** YOUR OBJECTIVE **
Locate, in the data below, the line that contains "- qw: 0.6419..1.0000" and the line that contains "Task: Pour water"; reproduce exactly those two lines and every line between them, nothing more.

** TASK DATA **
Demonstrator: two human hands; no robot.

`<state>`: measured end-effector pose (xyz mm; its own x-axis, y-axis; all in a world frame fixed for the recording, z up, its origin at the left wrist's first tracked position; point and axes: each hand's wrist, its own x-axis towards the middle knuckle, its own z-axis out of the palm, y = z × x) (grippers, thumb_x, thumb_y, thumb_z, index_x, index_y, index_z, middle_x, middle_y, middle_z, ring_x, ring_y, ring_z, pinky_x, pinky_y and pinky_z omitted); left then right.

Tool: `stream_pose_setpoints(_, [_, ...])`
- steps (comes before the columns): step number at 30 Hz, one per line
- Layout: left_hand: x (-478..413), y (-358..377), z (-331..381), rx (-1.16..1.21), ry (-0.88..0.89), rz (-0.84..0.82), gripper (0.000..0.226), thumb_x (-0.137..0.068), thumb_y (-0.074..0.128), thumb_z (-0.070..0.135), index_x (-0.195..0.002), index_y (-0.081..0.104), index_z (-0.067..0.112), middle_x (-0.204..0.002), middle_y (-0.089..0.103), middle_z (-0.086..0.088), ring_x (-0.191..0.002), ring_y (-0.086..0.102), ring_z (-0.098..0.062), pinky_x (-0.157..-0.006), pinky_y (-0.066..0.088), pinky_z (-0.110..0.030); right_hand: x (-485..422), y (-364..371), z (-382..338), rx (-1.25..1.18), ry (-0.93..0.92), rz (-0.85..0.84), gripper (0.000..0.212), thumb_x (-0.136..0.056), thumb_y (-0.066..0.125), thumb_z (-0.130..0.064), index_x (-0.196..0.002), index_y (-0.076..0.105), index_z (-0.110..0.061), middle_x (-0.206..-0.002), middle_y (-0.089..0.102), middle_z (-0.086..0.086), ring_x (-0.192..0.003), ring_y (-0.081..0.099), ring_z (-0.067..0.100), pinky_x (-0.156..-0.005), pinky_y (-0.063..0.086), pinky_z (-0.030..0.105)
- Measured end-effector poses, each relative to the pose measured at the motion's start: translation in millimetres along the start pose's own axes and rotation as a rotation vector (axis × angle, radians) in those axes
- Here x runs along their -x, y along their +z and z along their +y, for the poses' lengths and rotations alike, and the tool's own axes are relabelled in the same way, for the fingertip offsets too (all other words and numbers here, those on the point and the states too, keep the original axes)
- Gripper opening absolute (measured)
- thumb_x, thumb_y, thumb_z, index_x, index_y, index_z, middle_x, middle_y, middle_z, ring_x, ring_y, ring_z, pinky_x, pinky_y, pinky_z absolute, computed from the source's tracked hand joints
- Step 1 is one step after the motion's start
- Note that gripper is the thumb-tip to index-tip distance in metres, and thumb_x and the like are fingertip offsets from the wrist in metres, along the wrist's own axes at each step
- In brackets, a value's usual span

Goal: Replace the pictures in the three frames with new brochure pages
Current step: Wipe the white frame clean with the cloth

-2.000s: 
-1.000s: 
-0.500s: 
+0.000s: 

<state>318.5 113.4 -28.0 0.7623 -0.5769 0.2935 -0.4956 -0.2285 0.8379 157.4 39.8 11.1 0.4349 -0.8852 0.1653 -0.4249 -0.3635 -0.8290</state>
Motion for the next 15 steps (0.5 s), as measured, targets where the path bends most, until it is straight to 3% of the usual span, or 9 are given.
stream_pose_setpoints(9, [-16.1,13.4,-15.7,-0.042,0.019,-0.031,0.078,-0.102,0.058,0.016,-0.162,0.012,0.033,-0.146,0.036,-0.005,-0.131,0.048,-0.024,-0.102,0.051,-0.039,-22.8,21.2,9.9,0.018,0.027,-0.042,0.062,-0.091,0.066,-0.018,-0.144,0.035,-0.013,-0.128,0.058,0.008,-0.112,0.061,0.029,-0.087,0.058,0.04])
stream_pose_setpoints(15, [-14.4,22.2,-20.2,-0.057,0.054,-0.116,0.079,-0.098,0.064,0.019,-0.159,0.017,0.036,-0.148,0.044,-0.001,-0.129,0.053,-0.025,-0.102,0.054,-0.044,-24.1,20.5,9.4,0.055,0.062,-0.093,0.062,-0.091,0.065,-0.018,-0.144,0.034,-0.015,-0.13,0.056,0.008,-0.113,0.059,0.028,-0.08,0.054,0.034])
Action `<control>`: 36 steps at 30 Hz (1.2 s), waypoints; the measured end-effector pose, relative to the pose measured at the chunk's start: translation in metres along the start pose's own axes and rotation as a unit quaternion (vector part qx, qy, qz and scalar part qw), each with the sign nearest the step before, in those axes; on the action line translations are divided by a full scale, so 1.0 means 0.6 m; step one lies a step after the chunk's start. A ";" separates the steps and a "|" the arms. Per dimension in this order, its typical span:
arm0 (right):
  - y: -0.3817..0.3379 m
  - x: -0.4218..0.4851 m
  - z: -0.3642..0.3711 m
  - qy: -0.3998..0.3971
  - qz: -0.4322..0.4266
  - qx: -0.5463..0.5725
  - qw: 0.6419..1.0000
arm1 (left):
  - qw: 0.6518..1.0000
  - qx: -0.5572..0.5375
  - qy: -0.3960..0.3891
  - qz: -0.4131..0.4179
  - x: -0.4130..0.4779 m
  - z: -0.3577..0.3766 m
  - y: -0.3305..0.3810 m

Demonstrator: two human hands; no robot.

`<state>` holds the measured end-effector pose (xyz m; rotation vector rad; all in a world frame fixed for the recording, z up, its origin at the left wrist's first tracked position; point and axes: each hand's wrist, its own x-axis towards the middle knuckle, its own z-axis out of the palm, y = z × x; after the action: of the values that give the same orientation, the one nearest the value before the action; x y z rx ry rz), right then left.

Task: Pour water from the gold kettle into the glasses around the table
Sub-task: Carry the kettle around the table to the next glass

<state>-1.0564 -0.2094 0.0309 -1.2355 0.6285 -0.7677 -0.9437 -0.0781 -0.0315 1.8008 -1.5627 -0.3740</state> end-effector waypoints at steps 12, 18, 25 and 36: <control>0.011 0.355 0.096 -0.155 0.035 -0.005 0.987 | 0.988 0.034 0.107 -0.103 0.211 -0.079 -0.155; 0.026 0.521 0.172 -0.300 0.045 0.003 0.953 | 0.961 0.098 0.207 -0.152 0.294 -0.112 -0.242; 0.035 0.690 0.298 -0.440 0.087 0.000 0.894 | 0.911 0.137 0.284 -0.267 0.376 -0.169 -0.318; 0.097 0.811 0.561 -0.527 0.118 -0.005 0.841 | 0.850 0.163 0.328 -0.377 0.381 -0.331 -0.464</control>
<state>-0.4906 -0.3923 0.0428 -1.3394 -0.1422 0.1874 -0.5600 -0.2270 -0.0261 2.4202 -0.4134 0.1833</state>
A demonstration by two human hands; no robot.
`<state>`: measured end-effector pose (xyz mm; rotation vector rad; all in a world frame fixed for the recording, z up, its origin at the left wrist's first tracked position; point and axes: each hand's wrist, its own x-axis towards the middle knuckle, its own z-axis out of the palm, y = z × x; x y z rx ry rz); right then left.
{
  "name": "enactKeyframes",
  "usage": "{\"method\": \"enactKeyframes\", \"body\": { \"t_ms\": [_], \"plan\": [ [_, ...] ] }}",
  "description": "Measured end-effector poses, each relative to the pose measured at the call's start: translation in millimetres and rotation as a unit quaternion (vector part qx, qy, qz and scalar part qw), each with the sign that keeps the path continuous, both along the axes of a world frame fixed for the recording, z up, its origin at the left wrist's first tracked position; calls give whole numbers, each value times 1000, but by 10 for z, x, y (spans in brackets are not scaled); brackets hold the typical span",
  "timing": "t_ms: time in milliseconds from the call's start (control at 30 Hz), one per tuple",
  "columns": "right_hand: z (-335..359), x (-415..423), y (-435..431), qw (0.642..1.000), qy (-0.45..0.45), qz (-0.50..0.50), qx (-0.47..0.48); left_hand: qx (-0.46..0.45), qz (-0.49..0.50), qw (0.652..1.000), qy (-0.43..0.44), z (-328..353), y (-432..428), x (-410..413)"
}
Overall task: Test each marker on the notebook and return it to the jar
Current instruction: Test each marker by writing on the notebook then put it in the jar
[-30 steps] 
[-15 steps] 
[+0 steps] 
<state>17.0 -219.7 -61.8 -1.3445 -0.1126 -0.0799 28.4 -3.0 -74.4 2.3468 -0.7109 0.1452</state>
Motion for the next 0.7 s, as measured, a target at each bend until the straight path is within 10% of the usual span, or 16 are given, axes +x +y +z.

** SOLVED PROBLEM **
  - qw: 0.6419..1.0000
arm1 (left):
  - qw: 0.6518..1.0000
  - qx: -0.5572..0.5375
  - qy: -0.3960..0.3891
  - qz: -0.4131..0.4179
  - x: -0.4130..0.4779 m
  - z: -0.3577..0.3766 m
  - y: -0.3305..0.3810 m

Demonstrator: two human hands; no robot.

`<state>` holds the measured end-effector pose (xyz m; rotation vector rad; all in a world frame fixed for the recording, z up, its origin at the left wrist's first tracked position; point and axes: each hand's wrist, its own x-axis towards the middle knuckle, its own z-axis out of the palm, y = z × x; after the action: of the values that give the same orientation, the one nearest the value before the action; x y z rx ry rz), right then left.

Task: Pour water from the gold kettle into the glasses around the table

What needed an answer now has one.